- [Aim of the exercise]:
The expected output is every record below, transcribed exactly, with the pictures left out.

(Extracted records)
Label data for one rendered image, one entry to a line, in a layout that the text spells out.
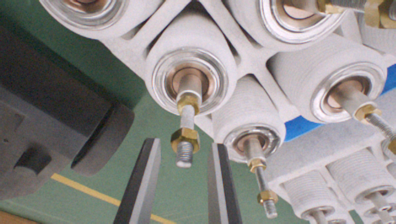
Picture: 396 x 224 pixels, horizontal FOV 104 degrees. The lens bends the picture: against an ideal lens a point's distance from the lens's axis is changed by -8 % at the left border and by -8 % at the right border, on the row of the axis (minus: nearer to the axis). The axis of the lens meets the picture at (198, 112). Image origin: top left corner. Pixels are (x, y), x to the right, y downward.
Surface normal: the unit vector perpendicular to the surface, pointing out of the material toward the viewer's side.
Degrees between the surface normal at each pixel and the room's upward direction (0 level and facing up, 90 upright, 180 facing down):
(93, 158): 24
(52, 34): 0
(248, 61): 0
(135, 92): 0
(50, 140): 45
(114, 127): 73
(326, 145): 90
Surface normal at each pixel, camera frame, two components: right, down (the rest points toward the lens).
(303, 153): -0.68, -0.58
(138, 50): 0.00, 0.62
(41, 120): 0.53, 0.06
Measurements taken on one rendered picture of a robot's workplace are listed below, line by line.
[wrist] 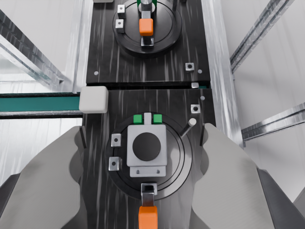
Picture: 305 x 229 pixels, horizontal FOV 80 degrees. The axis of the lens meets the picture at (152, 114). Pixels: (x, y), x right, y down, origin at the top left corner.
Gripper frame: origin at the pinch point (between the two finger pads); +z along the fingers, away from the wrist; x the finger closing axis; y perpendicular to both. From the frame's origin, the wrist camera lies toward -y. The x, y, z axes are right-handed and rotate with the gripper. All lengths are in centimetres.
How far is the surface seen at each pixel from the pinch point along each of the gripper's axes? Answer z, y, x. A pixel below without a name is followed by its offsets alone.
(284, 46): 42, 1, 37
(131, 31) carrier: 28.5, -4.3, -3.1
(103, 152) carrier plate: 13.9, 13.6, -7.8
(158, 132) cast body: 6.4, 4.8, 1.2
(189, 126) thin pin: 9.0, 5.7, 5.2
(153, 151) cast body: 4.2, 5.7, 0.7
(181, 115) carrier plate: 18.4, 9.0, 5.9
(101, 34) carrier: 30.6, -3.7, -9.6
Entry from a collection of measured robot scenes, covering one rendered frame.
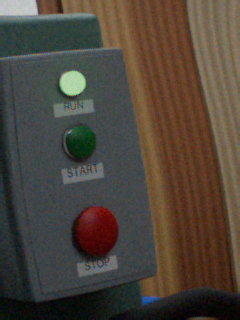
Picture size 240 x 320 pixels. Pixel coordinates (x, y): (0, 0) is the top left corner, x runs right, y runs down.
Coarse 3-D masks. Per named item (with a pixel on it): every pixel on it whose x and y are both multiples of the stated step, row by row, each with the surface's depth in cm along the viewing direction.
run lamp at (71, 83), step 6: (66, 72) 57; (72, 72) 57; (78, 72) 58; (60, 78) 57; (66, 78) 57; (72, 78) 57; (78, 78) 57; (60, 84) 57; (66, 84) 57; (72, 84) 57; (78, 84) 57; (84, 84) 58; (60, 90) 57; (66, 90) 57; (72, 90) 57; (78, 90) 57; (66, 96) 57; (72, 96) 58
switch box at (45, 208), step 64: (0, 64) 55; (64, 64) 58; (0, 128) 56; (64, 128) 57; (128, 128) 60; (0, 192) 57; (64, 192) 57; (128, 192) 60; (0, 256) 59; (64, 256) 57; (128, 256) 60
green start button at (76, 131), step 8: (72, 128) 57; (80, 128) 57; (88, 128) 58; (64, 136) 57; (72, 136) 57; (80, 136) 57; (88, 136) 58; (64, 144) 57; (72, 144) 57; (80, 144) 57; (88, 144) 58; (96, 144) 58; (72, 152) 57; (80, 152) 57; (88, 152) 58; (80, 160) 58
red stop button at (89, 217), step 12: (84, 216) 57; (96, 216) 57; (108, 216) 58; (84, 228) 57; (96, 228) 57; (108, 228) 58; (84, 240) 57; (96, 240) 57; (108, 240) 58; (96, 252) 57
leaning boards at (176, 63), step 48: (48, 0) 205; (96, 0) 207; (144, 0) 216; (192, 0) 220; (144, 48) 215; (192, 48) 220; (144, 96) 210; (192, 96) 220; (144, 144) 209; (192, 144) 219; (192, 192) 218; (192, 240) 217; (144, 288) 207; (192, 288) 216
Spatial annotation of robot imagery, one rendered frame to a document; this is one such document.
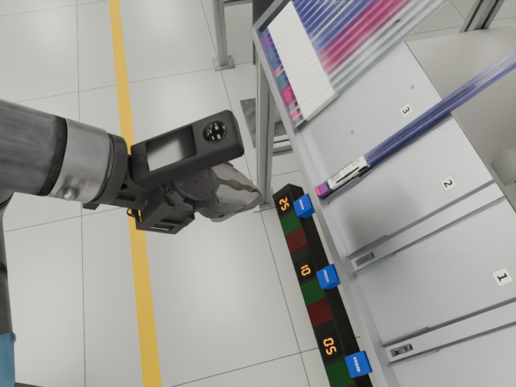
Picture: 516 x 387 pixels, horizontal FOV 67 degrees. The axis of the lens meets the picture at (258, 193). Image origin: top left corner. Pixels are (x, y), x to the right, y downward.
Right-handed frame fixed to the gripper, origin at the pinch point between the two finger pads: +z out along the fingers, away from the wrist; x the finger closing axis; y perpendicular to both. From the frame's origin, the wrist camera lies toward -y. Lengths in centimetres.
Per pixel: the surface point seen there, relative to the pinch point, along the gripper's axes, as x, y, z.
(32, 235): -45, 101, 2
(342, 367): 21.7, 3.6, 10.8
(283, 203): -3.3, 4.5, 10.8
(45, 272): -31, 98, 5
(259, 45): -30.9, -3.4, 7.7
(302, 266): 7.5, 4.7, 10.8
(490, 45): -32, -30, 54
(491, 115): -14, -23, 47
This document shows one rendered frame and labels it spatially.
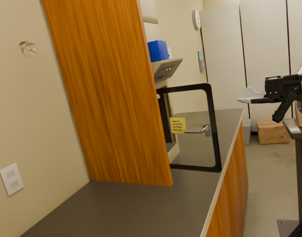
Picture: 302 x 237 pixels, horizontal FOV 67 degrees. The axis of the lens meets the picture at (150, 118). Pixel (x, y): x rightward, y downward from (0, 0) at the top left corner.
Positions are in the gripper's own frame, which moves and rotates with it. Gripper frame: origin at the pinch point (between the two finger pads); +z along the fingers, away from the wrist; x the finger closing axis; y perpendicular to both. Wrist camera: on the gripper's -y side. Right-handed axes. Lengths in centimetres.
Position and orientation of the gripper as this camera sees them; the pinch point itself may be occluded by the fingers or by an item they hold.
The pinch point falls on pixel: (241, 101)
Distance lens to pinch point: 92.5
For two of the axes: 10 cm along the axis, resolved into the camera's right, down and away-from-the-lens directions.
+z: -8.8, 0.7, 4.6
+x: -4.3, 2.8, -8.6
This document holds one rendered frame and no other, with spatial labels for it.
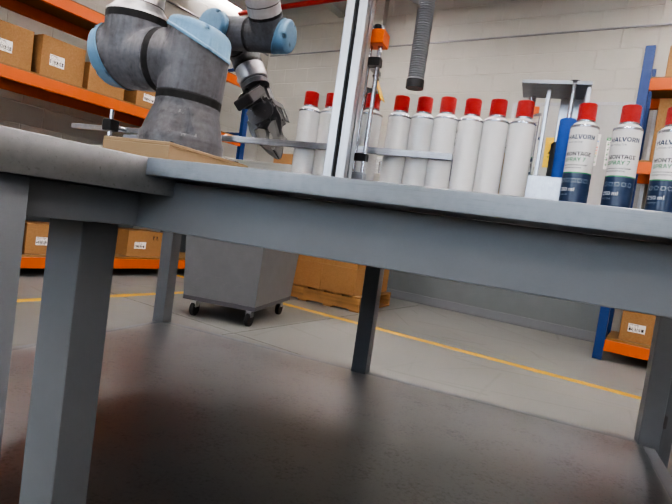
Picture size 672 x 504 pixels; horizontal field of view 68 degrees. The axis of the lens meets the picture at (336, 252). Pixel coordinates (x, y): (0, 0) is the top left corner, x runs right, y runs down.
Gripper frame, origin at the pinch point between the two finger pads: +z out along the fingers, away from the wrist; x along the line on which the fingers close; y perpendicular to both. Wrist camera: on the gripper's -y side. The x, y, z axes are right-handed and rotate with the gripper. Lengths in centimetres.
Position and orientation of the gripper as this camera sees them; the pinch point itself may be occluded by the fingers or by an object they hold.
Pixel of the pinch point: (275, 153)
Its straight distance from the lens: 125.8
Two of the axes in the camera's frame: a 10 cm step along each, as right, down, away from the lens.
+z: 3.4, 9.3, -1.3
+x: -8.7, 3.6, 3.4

- [Result]:
Label data for one rendered image, one entry to a line, in a layout that the text spells out.
Picture: 396 x 224 pixels, horizontal FOV 104 degrees. The lens bends the picture: against an ideal lens a point's distance from the lens's axis is changed by -8 % at the left border and by -8 % at the right border, on the row of the axis (minus: nearer to the axis). The axis of the lens meets the picture at (198, 112). Image origin: top left corner. Pixels are (x, y), x to the right, y downward.
Surface normal: the unit vector perpendicular to the surface, pointing out of the material toward the viewer's side.
Degrees between the surface normal at each pixel and the room's upward direction (0 level and facing up, 90 upright, 180 facing down):
(93, 158): 24
(52, 34): 0
(248, 61): 0
(135, 92): 0
(50, 140): 45
(114, 127): 73
(326, 145): 90
Surface normal at each pixel, camera frame, two components: right, down (the rest points toward the lens).
(303, 153): -0.68, -0.58
(138, 50): 0.00, 0.62
(41, 120): 0.53, 0.06
Measurements taken on one rendered picture of a robot's workplace are listed below, line by line.
[wrist] 
Picture: 305 x 229 pixels, horizontal FOV 80 degrees. The axis of the lens meets the picture at (152, 114). Pixels: (x, y), x right, y down, origin at the top left corner.
Gripper frame: origin at the pinch point (between the two finger pads); +z along the fingers, away from the wrist; x the finger closing axis; y perpendicular to both. From the frame's origin, the wrist camera lies toward -y. The x, y, z axes are right-handed and rotate with the gripper. All lengths are in centimetres.
How far is the surface seen at each pixel from the pinch point along each of the gripper's axes? Answer z, y, x. A pixel below without a name is followed by its offsets alone.
(284, 46): 42, 1, 37
(131, 31) carrier: 28.5, -4.3, -3.1
(103, 152) carrier plate: 13.9, 13.6, -7.8
(158, 132) cast body: 6.4, 4.8, 1.2
(189, 126) thin pin: 9.0, 5.7, 5.2
(153, 151) cast body: 4.2, 5.7, 0.7
(181, 115) carrier plate: 18.4, 9.0, 5.9
(101, 34) carrier: 30.6, -3.7, -9.6
Entry from a collection of measured robot scenes, covering one rendered frame.
Picture size 240 x 320 pixels. Pixel coordinates (x, y): (0, 0) is the top left corner, x runs right, y runs down.
Coarse 3-D masks. Per named item (with a pixel on it): every pixel on it whose x and y are both multiples of the stated step, row by row, each with the surface's depth in cm along the viewing direction.
run lamp at (71, 83), step 6: (66, 72) 57; (72, 72) 57; (78, 72) 58; (60, 78) 57; (66, 78) 57; (72, 78) 57; (78, 78) 57; (60, 84) 57; (66, 84) 57; (72, 84) 57; (78, 84) 57; (84, 84) 58; (60, 90) 57; (66, 90) 57; (72, 90) 57; (78, 90) 57; (66, 96) 57; (72, 96) 58
switch box at (45, 208), step 64: (0, 64) 55; (64, 64) 58; (0, 128) 56; (64, 128) 57; (128, 128) 60; (0, 192) 57; (64, 192) 57; (128, 192) 60; (0, 256) 59; (64, 256) 57; (128, 256) 60
green start button at (76, 131), step 8: (72, 128) 57; (80, 128) 57; (88, 128) 58; (64, 136) 57; (72, 136) 57; (80, 136) 57; (88, 136) 58; (64, 144) 57; (72, 144) 57; (80, 144) 57; (88, 144) 58; (96, 144) 58; (72, 152) 57; (80, 152) 57; (88, 152) 58; (80, 160) 58
red stop button at (89, 217), step 12: (84, 216) 57; (96, 216) 57; (108, 216) 58; (84, 228) 57; (96, 228) 57; (108, 228) 58; (84, 240) 57; (96, 240) 57; (108, 240) 58; (96, 252) 57
leaning boards at (176, 63), step 48: (48, 0) 205; (96, 0) 207; (144, 0) 216; (192, 0) 220; (144, 48) 215; (192, 48) 220; (144, 96) 210; (192, 96) 220; (144, 144) 209; (192, 144) 219; (192, 192) 218; (192, 240) 217; (144, 288) 207; (192, 288) 216
Spatial annotation of robot imagery, one rendered frame to a document; this is one such document.
Picture: 516 x 387 pixels, horizontal FOV 67 degrees. The axis of the lens meets the picture at (258, 193). Image origin: top left corner. Pixels are (x, y), x to the right, y downward.
Right-handed frame fixed to the gripper, origin at the pinch point between the two finger pads: +z out along the fingers, away from the wrist; x the finger closing axis; y perpendicular to both. From the frame's origin, the wrist camera lies toward -y. Lengths in centimetres.
Per pixel: the surface point seen there, relative to the pinch point, along the gripper's axes, as x, y, z.
(32, 235): -45, 101, 2
(342, 367): 21.7, 3.6, 10.8
(283, 203): -3.3, 4.5, 10.8
(45, 272): -31, 98, 5
(259, 45): -30.9, -3.4, 7.7
(302, 266): 7.5, 4.7, 10.8
(490, 45): -32, -30, 54
(491, 115): -14, -23, 47
This document shows one rendered frame and labels it spatially.
Picture: 302 x 237 pixels, horizontal FOV 67 degrees. The axis of the lens meets the picture at (150, 118). Pixel (x, y): x rightward, y downward from (0, 0) at the top left corner.
Positions are in the gripper's own frame, which moves and rotates with it. Gripper frame: origin at the pinch point (between the two finger pads); +z along the fingers, away from the wrist; x the finger closing axis; y perpendicular to both. Wrist camera: on the gripper's -y side. Right-handed axes. Lengths in centimetres.
Position and orientation of the gripper as this camera sees them; the pinch point itself may be occluded by the fingers or by an item they hold.
The pinch point falls on pixel: (241, 101)
Distance lens to pinch point: 92.5
For two of the axes: 10 cm along the axis, resolved into the camera's right, down and away-from-the-lens directions.
+z: -8.8, 0.7, 4.6
+x: -4.3, 2.8, -8.6
This document holds one rendered frame and no other, with spatial labels for it.
Picture size 672 x 504 pixels; horizontal field of view 68 degrees. The axis of the lens meets the picture at (336, 252). Pixel coordinates (x, y): (0, 0) is the top left corner, x runs right, y runs down.
Gripper frame, origin at the pinch point between the two finger pads: +z out along the fingers, away from the wrist; x along the line on which the fingers close; y perpendicular to both. Wrist camera: on the gripper's -y side. The x, y, z axes are right-handed and rotate with the gripper. Lengths in centimetres.
Position and orientation of the gripper as this camera sees them; the pinch point itself may be occluded by the fingers or by an object they hold.
Pixel of the pinch point: (275, 153)
Its straight distance from the lens: 125.8
Two of the axes in the camera's frame: a 10 cm step along each, as right, down, away from the lens.
+z: 3.4, 9.3, -1.3
+x: -8.7, 3.6, 3.4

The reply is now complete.